- _PROBLEM REQUIREMENTS_
Produce word for word the lines of the data below running from the one that has "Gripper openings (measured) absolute" to the one that has "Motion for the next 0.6", inclusive, and no others.
(Beginning of AVAILABLE RECORDS)
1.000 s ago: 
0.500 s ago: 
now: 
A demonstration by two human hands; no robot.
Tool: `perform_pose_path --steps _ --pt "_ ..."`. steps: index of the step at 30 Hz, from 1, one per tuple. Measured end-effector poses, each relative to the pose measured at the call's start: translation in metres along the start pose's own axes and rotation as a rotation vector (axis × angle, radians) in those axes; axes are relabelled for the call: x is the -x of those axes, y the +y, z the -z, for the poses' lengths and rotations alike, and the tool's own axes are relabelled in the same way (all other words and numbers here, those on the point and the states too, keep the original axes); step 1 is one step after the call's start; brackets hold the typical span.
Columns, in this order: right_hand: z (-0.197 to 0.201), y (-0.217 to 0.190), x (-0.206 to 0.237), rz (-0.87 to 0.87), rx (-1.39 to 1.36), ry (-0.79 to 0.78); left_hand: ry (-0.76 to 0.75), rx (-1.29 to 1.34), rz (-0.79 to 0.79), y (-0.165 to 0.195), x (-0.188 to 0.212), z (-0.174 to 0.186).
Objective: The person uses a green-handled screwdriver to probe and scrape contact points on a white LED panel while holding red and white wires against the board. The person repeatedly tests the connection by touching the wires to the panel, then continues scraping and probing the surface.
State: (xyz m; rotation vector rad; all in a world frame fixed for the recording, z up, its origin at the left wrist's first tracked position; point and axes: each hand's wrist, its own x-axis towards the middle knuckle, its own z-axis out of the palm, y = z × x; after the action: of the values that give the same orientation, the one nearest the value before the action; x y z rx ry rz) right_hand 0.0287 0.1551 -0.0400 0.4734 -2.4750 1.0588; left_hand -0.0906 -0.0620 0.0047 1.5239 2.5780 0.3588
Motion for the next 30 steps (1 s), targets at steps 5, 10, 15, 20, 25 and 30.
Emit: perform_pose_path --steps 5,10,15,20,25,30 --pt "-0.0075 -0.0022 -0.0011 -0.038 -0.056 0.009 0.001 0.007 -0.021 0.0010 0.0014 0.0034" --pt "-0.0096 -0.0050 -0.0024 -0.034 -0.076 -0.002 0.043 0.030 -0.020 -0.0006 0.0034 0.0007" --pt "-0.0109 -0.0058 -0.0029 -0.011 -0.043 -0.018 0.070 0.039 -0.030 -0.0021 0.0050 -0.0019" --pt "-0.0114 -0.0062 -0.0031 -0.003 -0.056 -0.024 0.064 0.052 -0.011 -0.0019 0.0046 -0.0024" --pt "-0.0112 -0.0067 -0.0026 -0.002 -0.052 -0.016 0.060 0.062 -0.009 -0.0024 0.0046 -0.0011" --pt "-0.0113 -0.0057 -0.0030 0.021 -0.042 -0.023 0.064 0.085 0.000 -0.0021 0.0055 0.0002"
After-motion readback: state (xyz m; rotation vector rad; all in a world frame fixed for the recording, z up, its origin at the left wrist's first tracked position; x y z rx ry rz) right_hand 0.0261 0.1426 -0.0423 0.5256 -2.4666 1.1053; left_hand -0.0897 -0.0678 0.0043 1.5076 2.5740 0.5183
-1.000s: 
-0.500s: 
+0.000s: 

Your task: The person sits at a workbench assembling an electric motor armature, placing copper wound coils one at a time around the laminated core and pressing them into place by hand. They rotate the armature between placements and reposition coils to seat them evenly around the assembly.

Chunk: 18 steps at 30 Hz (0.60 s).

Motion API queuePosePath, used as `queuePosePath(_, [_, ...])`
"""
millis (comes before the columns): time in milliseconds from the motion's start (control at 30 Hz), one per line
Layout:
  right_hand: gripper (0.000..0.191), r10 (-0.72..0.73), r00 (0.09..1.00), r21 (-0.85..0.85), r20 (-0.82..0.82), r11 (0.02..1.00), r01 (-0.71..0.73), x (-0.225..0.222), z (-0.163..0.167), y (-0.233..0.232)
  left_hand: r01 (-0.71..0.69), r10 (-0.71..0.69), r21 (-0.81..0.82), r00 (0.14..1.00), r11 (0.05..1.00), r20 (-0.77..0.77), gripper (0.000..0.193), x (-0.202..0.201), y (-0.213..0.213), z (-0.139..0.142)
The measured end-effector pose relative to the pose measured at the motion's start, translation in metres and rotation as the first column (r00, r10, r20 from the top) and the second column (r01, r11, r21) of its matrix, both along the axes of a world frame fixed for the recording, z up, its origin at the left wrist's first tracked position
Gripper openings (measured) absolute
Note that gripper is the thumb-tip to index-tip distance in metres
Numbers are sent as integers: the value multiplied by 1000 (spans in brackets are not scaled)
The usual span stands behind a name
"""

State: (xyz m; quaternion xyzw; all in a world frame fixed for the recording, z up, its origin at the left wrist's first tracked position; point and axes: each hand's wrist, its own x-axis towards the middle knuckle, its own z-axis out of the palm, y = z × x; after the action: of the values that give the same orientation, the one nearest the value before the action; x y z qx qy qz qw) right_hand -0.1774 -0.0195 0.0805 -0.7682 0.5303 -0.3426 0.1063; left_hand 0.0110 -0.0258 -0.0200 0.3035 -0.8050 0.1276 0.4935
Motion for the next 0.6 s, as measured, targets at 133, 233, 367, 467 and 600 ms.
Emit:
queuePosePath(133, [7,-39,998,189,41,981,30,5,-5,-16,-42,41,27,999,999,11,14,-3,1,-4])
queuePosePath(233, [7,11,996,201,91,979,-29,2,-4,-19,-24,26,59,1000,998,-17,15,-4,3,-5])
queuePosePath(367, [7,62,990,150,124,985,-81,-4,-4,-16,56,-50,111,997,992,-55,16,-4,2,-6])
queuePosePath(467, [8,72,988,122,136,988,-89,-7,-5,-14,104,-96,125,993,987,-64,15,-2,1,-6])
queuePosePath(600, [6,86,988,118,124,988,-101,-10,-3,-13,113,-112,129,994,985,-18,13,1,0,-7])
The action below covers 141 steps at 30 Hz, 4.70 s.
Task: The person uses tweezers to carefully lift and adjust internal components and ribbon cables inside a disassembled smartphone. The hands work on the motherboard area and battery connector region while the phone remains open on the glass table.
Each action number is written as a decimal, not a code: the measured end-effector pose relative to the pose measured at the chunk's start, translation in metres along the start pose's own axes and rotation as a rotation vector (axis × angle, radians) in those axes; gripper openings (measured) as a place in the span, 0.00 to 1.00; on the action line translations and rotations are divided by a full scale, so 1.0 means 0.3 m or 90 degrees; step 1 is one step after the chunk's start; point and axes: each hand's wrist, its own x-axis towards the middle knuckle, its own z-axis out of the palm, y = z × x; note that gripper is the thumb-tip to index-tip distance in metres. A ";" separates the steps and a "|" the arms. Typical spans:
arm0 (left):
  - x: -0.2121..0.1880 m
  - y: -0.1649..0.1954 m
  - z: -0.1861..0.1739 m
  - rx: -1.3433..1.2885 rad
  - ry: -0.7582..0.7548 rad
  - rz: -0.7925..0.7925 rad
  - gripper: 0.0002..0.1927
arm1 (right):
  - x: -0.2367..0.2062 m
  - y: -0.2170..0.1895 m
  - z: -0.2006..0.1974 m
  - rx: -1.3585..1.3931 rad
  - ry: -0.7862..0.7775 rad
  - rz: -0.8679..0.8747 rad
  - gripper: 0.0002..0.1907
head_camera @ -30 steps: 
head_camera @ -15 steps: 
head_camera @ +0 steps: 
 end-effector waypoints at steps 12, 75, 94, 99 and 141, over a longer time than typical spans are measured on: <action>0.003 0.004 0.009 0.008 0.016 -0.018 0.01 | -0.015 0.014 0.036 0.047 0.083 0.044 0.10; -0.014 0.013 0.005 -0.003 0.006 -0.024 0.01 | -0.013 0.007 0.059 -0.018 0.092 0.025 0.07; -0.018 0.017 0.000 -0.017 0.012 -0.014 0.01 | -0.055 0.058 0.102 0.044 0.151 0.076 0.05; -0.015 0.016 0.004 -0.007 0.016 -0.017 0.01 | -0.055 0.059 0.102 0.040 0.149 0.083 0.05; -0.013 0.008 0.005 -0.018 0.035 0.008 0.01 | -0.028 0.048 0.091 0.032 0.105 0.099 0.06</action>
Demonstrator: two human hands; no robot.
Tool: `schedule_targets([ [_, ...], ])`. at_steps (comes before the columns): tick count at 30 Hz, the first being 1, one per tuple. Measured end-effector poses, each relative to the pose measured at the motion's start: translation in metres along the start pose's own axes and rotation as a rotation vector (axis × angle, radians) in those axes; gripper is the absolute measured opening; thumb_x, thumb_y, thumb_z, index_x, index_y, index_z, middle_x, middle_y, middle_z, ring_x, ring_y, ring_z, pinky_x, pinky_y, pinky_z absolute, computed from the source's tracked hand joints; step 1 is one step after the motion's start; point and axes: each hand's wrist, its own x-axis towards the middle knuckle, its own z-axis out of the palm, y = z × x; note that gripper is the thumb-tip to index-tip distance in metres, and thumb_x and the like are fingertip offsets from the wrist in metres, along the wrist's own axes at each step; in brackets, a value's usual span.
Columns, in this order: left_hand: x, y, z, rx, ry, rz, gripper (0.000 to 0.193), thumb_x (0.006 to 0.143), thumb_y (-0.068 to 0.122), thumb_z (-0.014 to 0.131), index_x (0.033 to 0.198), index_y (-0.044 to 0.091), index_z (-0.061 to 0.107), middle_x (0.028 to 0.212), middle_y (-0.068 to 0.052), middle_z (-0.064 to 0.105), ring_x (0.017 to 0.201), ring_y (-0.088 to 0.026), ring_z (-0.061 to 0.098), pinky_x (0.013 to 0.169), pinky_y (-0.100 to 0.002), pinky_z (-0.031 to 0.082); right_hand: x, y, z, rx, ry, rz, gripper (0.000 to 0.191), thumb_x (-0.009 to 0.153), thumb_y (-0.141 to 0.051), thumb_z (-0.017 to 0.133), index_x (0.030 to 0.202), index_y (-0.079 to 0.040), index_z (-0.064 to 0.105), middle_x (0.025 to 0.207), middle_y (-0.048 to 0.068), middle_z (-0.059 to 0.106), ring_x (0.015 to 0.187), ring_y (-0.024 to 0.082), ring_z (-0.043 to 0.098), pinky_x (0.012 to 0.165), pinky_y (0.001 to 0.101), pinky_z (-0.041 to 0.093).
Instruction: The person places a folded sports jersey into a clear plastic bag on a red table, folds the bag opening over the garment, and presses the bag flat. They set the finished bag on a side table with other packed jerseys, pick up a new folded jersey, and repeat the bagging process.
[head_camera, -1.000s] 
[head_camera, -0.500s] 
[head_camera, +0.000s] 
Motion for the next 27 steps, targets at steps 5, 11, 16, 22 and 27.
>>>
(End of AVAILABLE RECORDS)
- _OUTPUT_
Gripper openings (measured) absolute
Note that gripper is the thumb-tip to index-tip distance in metres
Numbers are sent as integers: the value multiplied by 1000 (spans in brackets are not scaled)
The usual span stands behind a name
"""

State: (xyz m; quaternion xyzw; all in a world frame fixed for the recording, z up, its origin at the left wrist's first tracked position; point and axes: each hand's wrist, its own x-axis towards the middle knuckle, its own z-axis out of the palm, y = z × x; after the action: of the values that give the same orientation, the one nearest the value before the action; x y z qx qy qz qw) right_hand -0.1774 -0.0195 0.0805 -0.7682 0.5303 -0.3426 0.1063; left_hand 0.0110 -0.0258 -0.0200 0.3035 -0.8050 0.1276 0.4935
Motion for the next 0.6 s, as measured, targets at 133, 233, 367, 467 and 600 ms.

Nothing else is required for this exercise.